”Before a substantial audience, four prominent authors from Belgium and the Netherlands each highlighted a specific (mostly critical) vision of the origins of Belgium’s independence and of what that complex notion of ’belgitude’ is ultimately all about.”
Belgium gets a bad press. A small country - the size of Wales, with a population of just ten million - it rarely attracts foreign notice; when it does, the sentiment it arouses is usually scorn, sometimes distaste. Charles Baudelaire, who lived there briefly in the 1860s, devoted considerable splenetic attention to the country. His ruminations on Belgium and its people occupy 152 pages of the Oeuvres Complètes; Belgium, he concluded, is what France might have become had it been left in the hands of the bourgeoisie. Karl Marx, writing in a different key, dismissed Belgium as a paradise for capitalist. Many other exiles and émigrés have passed through the country; few have had much good to say of it.
Whether Belgium needs to exist is a vexed question, but its existence is more than a historical accident. The country was born in 1830 with the support of the Great Powers of the time - France, Prussia and Britain, among others - none of whom wished to see it fall under the others’ sway.

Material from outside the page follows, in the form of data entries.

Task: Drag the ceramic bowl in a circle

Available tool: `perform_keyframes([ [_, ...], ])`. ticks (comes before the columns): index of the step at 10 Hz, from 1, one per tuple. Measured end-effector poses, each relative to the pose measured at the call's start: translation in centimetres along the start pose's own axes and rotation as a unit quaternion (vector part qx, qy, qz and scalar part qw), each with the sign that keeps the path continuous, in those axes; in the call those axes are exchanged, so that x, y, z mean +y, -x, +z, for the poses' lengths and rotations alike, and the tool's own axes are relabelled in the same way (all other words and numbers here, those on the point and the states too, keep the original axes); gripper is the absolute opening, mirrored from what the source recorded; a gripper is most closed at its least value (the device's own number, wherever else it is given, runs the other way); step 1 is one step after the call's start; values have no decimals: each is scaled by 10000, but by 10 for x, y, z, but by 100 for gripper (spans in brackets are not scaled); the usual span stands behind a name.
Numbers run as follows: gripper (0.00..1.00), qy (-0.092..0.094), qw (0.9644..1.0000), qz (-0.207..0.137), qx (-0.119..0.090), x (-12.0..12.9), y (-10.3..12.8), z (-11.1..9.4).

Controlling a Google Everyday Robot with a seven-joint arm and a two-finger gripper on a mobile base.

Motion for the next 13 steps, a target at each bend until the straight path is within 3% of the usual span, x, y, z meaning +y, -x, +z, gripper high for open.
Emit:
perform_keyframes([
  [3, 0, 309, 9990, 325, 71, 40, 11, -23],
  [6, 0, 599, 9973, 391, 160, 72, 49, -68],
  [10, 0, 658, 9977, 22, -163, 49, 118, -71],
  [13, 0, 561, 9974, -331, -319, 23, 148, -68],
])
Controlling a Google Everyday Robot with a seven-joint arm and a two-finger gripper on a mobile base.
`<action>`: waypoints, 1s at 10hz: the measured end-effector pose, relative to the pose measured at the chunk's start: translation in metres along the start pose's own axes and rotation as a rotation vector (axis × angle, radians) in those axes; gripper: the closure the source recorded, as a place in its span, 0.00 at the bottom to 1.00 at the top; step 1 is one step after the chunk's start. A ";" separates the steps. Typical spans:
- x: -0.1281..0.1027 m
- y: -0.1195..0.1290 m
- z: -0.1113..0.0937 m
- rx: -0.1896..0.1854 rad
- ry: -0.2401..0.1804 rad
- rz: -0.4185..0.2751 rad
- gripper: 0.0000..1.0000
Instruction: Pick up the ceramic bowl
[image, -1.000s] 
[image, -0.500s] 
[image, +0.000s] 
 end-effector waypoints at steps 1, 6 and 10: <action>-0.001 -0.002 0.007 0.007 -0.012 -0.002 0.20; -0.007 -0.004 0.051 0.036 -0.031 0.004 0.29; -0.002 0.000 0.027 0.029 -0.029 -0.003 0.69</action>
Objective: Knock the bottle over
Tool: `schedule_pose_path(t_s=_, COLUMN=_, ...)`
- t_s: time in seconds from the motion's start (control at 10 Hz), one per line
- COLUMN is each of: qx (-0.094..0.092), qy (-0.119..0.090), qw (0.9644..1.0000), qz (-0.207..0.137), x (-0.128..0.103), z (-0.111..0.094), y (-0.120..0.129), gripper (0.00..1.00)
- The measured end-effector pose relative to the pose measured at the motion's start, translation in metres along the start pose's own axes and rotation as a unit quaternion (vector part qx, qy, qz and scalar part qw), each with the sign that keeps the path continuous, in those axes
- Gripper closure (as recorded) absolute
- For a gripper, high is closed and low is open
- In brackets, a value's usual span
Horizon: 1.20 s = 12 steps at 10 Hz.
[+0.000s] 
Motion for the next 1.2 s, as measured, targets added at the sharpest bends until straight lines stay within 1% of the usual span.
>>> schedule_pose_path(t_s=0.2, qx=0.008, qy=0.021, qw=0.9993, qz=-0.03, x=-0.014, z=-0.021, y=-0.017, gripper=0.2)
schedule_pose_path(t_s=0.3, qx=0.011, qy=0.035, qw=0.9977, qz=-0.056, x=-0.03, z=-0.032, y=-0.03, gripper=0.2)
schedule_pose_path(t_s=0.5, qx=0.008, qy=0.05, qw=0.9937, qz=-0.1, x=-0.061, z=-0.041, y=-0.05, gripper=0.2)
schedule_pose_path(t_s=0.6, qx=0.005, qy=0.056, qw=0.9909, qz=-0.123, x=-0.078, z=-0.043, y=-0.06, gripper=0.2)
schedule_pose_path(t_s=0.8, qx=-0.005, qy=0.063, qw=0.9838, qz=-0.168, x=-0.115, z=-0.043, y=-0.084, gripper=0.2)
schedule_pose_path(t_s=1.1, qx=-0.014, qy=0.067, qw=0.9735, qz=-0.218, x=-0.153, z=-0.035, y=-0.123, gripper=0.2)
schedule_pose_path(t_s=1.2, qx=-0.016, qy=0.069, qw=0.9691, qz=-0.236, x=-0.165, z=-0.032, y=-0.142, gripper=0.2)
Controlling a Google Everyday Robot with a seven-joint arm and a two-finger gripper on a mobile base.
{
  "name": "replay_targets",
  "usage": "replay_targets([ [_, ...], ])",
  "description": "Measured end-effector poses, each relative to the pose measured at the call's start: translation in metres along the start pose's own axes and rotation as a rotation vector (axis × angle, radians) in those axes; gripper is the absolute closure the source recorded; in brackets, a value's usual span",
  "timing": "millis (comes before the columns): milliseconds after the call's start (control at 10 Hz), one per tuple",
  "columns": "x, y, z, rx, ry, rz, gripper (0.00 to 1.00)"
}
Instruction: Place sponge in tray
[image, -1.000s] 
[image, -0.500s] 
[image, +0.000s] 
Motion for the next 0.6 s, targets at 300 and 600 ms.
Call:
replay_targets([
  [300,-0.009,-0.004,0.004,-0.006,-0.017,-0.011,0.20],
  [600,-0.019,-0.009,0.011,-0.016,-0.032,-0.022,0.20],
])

The Territory it occupies had been (and would remain) the cockpit of European history. Caaesar’s Gallia Belgica lay athwart the line that would separate Gallo-Roman territories from the Franks. When Charlemagne’s empire fell apart in the ninth century, the strategically located ’Middle Kingdom’ - between the lands that would later become France and Germany - emerged as a coveted territorial objective for the next millenium. The Valois kings, Bourbons, Habsburgs (Spanish and Austrian), Napoleon, Dutch, Prussian Germans, and, most recently, Hitler have all invaded Belgium and claimed parts of it for themselves, occupying and ruling it in some cases for centuries at a time. There are probably more battlefields, battle sites, and reminders of ancient and modern wars in Belgium than in any comparably sized territory in the world”
Considering this rather 'messy' historical background, one might have some understanding, that even today, Belgium is a troubled country. Troubles started rather soon after the revolution and has continued every since. Mainly, it is the structure of the country and the stride between the Flemish and the Walloons. To further complicate matters today, Brussels is a region of its own. Well, it is rather complicated, but the essays in this book explain it well.